Reading the listing below, count the lines that contain the word "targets" and give that count alone.
:: Records for processing
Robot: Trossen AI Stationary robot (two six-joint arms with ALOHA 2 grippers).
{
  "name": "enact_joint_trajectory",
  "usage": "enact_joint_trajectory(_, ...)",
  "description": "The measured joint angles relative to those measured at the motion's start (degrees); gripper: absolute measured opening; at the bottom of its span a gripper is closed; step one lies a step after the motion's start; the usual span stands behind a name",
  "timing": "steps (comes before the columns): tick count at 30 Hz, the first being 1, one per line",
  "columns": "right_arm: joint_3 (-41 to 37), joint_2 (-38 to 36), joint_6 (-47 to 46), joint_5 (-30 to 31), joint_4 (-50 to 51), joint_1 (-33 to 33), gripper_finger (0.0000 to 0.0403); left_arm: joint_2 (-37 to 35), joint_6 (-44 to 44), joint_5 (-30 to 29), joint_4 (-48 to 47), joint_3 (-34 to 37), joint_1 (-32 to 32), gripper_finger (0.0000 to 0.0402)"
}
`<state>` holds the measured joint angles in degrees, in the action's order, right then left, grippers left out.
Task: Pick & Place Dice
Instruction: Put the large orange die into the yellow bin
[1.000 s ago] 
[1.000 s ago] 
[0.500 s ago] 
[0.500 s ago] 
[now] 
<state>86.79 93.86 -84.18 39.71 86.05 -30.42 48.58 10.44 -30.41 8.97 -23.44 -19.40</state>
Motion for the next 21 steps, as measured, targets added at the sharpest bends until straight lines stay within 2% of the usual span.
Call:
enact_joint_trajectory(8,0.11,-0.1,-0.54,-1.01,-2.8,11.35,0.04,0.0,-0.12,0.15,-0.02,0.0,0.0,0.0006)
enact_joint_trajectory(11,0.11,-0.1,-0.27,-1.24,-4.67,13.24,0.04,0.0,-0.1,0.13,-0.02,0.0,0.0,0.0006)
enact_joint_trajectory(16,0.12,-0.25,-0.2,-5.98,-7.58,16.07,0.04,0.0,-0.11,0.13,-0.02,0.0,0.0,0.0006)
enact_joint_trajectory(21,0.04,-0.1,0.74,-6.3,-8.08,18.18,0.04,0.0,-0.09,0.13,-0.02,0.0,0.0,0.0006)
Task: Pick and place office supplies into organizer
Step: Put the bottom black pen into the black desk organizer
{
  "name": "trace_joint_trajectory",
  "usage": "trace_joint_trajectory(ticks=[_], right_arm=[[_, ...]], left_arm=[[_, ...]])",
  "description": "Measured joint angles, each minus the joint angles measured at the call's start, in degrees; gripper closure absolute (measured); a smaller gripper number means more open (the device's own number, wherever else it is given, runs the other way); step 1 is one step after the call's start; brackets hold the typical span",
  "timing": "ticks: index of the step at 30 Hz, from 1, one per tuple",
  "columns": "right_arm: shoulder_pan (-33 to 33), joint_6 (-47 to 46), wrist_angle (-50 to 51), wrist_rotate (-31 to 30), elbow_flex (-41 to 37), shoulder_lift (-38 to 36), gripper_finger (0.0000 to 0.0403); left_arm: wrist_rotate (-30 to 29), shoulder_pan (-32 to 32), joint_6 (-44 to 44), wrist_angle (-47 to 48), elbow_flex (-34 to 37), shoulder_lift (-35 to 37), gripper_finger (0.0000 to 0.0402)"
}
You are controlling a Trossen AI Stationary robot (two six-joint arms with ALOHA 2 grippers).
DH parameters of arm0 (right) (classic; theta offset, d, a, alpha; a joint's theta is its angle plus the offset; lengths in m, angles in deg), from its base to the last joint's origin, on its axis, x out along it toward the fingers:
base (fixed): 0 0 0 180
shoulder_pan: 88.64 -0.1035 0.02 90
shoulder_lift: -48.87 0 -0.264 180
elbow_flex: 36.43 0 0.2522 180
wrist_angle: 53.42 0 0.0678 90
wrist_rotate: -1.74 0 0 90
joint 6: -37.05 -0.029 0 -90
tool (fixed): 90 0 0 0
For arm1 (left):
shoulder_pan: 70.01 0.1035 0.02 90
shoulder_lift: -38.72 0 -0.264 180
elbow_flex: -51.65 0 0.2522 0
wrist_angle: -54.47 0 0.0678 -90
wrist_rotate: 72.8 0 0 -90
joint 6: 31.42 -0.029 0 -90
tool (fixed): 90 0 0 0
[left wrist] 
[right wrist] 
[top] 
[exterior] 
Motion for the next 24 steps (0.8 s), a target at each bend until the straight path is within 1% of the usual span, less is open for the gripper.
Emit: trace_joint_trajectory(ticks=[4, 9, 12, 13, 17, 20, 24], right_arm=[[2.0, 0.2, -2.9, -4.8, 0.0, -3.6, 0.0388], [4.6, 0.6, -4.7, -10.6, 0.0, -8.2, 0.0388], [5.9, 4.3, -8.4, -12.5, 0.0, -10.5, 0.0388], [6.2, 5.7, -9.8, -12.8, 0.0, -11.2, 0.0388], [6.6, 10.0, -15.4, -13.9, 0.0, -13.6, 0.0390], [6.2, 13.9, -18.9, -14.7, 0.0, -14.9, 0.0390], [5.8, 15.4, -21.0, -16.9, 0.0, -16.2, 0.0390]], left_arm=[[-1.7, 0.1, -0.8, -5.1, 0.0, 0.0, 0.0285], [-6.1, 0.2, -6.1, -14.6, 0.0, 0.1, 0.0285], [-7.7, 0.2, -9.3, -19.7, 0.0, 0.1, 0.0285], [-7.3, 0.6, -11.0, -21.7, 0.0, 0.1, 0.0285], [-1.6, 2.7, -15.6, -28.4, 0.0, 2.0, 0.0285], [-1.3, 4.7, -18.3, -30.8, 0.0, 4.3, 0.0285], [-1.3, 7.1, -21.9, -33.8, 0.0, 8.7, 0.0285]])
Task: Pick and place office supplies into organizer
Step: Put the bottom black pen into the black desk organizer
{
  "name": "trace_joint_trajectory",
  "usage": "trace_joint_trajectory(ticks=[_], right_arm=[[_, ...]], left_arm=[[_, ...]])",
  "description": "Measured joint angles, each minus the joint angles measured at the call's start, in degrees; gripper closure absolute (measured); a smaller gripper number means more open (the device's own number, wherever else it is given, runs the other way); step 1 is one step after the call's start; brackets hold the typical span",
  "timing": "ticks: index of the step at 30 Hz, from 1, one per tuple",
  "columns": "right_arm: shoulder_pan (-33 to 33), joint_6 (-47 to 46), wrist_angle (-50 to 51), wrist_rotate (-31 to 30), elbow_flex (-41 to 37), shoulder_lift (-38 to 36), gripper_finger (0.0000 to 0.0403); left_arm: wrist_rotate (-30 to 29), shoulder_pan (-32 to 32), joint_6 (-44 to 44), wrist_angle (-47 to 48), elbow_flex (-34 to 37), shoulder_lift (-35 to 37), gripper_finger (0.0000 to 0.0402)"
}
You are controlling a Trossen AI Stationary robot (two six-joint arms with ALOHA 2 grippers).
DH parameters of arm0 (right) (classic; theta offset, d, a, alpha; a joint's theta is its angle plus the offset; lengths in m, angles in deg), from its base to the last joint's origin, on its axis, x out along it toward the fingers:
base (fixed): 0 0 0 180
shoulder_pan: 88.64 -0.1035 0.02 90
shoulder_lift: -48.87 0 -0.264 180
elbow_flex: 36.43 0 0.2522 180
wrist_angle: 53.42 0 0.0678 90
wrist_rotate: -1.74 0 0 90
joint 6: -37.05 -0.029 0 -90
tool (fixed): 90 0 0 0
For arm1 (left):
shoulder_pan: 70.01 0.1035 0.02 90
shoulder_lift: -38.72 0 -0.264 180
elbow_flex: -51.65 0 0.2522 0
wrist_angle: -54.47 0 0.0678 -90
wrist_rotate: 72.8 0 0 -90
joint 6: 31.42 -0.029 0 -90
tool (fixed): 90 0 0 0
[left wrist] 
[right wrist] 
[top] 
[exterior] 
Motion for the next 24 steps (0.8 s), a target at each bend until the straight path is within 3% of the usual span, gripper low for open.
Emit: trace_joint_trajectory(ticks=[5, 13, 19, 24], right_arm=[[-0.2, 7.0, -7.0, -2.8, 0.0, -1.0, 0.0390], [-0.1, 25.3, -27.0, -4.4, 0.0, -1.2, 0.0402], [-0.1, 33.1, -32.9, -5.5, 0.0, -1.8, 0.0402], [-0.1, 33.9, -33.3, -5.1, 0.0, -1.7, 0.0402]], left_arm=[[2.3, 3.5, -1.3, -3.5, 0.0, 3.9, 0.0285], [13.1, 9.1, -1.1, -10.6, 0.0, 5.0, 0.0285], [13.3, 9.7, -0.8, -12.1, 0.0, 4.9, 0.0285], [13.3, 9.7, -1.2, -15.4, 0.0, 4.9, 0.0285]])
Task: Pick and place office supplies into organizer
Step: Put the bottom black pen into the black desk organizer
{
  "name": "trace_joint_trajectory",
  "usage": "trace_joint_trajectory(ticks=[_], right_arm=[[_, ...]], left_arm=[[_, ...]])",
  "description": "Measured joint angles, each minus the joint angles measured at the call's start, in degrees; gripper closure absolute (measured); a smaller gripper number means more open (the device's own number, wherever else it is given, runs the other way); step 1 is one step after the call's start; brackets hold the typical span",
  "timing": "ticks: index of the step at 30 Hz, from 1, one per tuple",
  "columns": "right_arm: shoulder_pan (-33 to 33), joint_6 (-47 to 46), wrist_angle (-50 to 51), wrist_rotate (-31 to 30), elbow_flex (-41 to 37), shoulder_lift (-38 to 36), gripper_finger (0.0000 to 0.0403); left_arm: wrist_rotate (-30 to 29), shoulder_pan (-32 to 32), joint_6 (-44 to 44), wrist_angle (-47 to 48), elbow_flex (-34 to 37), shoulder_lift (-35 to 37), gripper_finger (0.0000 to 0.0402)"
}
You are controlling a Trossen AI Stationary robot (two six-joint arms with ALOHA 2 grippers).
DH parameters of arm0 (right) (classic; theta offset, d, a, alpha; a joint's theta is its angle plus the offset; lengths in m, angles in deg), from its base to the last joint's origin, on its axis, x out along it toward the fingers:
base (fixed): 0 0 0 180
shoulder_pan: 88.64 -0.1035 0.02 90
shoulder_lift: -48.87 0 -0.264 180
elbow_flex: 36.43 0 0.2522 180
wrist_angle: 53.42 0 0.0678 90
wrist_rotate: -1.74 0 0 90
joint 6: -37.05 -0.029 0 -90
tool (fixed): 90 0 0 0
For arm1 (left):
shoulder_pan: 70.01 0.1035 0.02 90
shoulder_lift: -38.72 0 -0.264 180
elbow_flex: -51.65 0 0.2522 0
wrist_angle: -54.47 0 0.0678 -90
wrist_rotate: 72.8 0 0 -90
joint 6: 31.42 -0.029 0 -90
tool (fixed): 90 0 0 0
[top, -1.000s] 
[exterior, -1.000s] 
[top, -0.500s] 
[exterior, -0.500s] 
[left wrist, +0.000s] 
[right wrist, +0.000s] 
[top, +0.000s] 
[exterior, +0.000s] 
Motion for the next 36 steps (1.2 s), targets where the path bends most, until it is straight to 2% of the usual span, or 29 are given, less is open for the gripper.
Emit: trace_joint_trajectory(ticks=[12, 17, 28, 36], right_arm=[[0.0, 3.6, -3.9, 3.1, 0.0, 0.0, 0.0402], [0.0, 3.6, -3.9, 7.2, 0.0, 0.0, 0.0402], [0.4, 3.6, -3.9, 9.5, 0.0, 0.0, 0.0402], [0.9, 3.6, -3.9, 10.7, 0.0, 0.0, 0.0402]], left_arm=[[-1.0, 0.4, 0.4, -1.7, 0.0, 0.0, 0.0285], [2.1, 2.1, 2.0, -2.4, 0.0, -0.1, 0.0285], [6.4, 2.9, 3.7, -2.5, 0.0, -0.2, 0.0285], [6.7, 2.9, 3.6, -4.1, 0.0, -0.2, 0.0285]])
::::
Finished task:
2